Ultimately, Castro was a hard-core revolutionary, and later a full-blown dictator, who believed that political repression was a price worth paying for a fairer distribution of wealth.
In the past two decades I’ve been travelling to Cuba, I’ve fallen in love with the country and the people. I’ve seen major changes unfold, and I expect more will soon come. With a more experienced and even-tempered leader in the White House, I could hope that positive changes would be on their way for the average Cuban. But with Trump I’m not so sure.
What Castro managed — often at great expense to basic human rights — was to fend off U.S. interference and exploitation for almost 60 years, a feat most of Latin and Central America was not able to pull off. He created a country with a strong national identity and pride that’s based on common values of anti-capitalist collectivism and social welfare.

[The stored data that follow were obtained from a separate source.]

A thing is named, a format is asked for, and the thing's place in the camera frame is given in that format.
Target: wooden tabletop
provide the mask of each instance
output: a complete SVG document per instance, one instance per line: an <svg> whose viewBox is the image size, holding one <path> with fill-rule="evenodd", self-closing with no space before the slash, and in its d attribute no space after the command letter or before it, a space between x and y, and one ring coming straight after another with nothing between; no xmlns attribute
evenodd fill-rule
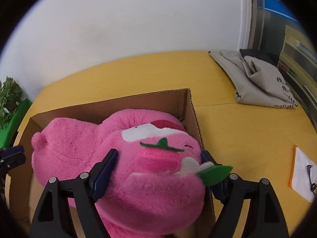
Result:
<svg viewBox="0 0 317 238"><path fill-rule="evenodd" d="M317 135L301 106L279 109L237 104L229 77L207 51L125 58L77 72L45 87L19 128L37 113L148 92L190 88L206 149L243 179L268 178L291 232L310 203L288 187L293 146L317 162ZM215 201L216 216L221 204ZM235 237L242 233L247 203Z"/></svg>

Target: green plastic container
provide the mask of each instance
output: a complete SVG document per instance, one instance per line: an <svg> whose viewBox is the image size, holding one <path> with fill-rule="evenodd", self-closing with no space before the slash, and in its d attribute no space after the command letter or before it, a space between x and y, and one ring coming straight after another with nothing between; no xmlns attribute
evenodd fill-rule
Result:
<svg viewBox="0 0 317 238"><path fill-rule="evenodd" d="M8 126L5 129L0 130L0 147L2 148L9 147L14 137L14 134L18 130L26 112L28 111L31 105L32 105L32 102L28 99L23 100L19 104Z"/></svg>

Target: silver screw
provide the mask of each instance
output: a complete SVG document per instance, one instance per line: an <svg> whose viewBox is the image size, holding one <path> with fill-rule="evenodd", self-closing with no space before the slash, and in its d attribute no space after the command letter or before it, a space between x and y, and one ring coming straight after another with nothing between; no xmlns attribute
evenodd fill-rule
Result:
<svg viewBox="0 0 317 238"><path fill-rule="evenodd" d="M265 185L268 185L270 182L268 181L268 179L266 179L266 178L263 178L263 179L261 179L261 182L263 183L263 184L265 184Z"/></svg>
<svg viewBox="0 0 317 238"><path fill-rule="evenodd" d="M54 183L54 182L56 182L56 177L51 177L50 179L49 179L49 183Z"/></svg>
<svg viewBox="0 0 317 238"><path fill-rule="evenodd" d="M86 179L88 176L89 176L89 173L87 173L87 172L83 172L80 174L80 178L82 178L82 179Z"/></svg>
<svg viewBox="0 0 317 238"><path fill-rule="evenodd" d="M230 174L230 175L229 175L229 178L230 178L231 180L237 180L237 179L238 179L238 175L236 175L236 174Z"/></svg>

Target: blue stripe
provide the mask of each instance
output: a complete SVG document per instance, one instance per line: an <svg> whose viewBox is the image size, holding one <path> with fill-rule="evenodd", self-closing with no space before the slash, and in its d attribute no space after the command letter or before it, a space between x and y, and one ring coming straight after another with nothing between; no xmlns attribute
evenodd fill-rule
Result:
<svg viewBox="0 0 317 238"><path fill-rule="evenodd" d="M298 23L293 14L280 0L264 0L265 10Z"/></svg>

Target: stuffed animal
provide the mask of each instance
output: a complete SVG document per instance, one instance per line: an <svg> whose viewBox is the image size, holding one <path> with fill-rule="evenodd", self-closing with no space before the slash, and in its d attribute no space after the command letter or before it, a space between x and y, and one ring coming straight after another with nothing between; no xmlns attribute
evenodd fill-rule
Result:
<svg viewBox="0 0 317 238"><path fill-rule="evenodd" d="M201 164L199 143L172 115L127 109L100 125L56 118L32 138L32 167L49 178L89 172L112 148L119 152L104 197L96 202L112 238L158 238L190 226L200 215L216 166ZM227 167L216 179L224 179ZM70 206L75 207L73 199Z"/></svg>

You don’t see murals or sculptures of Fidel Castro when you travel around Cuba. What you do see, however, are sculptures of poet, writer, and national hero José Marti in every schoolyard. Castro was a revolutionary fighter dressed in army fatigues, but he lauded a poet and teacher who died fighting for his country’s freedom.
“Once the United States is in Cuba, who will get it out?” José Marti asked in 1889.
Fidel Castro answered that question in 1959 when he became prime minister, but another type of U.S. invasion might soon be on its way. It was perhaps Castro’s ultimate goal to ensure that he left behind a country with a strong enough national identity that it wouldn’t be swallowed up by what’s to come.
With the disturbing rise of the far right in Europe and in the U.S., history may indeed end up absolving Castro for the long-term results of Cuba’s revolution without necessarily absolving him for the crimes committed along the way.